**Assignment**
The lines to extract begin at the one containing "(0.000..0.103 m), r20" and run to the end of the listing; set them down exactly and alone.
━━━━━━━━━━━━━━━━
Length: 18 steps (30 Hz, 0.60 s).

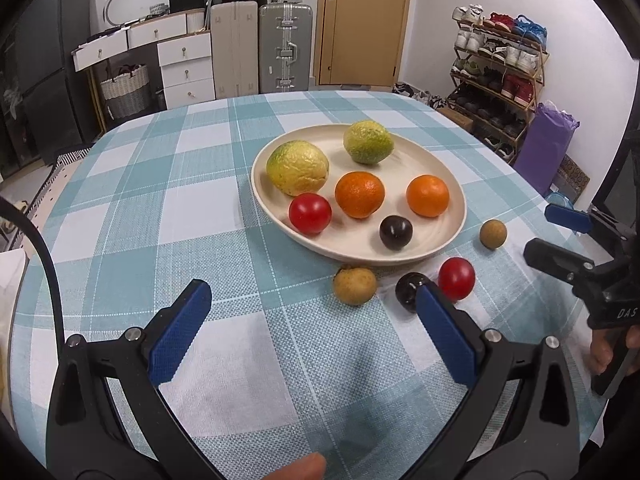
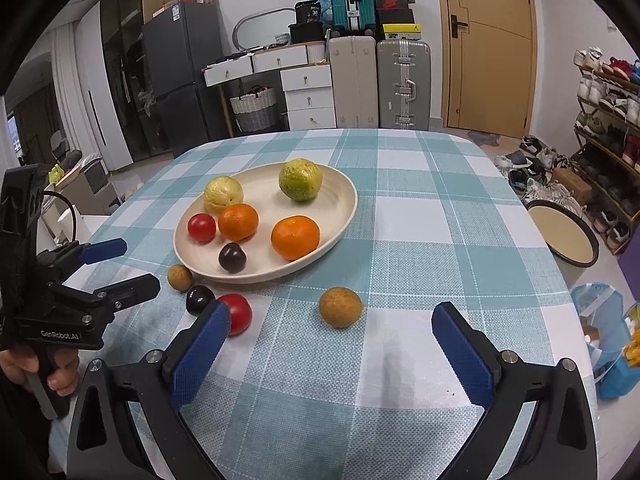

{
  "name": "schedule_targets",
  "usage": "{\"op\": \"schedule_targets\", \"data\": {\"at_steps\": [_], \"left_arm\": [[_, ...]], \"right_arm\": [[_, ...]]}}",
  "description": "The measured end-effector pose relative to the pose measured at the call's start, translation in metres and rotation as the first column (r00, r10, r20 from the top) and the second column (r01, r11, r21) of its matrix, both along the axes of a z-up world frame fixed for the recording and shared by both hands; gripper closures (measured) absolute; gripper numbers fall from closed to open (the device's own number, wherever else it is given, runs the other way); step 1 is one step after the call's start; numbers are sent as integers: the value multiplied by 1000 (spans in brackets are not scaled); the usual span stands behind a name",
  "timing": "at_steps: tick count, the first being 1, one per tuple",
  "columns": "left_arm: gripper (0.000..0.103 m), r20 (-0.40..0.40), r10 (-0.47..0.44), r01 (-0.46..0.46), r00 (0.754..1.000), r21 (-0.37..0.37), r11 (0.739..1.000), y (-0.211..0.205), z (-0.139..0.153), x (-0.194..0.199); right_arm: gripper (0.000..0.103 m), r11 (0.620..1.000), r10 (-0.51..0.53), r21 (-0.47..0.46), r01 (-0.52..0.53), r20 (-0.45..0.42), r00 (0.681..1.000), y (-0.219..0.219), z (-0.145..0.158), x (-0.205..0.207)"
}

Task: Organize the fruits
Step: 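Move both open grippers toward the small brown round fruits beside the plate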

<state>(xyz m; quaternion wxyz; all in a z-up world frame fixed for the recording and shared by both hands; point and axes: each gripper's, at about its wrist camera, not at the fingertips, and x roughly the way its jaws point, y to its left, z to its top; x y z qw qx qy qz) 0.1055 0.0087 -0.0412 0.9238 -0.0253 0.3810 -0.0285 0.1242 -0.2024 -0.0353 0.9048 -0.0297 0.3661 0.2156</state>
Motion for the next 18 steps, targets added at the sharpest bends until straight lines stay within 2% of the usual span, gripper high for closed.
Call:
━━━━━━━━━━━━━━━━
**Output below**
  "columns": "left_arm: gripper (0.000..0.103 m), r20 (-0.40..0.40), r10 (-0.47..0.44), r01 (-0.46..0.46), r00 (0.754..1.000), r21 (-0.37..0.37), r11 (0.739..1.000), y (-0.211..0.205), z (-0.139..0.153), x (-0.194..0.199); right_arm: gripper (0.000..0.103 m), r11 (0.620..1.000), r10 (-0.51..0.53), r21 (-0.47..0.46), r01 (-0.52..0.53), r20 (-0.45..0.42), r00 (0.681..1.000), y (-0.219..0.219), z (-0.145..0.158), x (-0.205..0.207)"
}

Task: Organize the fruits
Step: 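Move both open grippers toward the small brown round fruits beside the plate
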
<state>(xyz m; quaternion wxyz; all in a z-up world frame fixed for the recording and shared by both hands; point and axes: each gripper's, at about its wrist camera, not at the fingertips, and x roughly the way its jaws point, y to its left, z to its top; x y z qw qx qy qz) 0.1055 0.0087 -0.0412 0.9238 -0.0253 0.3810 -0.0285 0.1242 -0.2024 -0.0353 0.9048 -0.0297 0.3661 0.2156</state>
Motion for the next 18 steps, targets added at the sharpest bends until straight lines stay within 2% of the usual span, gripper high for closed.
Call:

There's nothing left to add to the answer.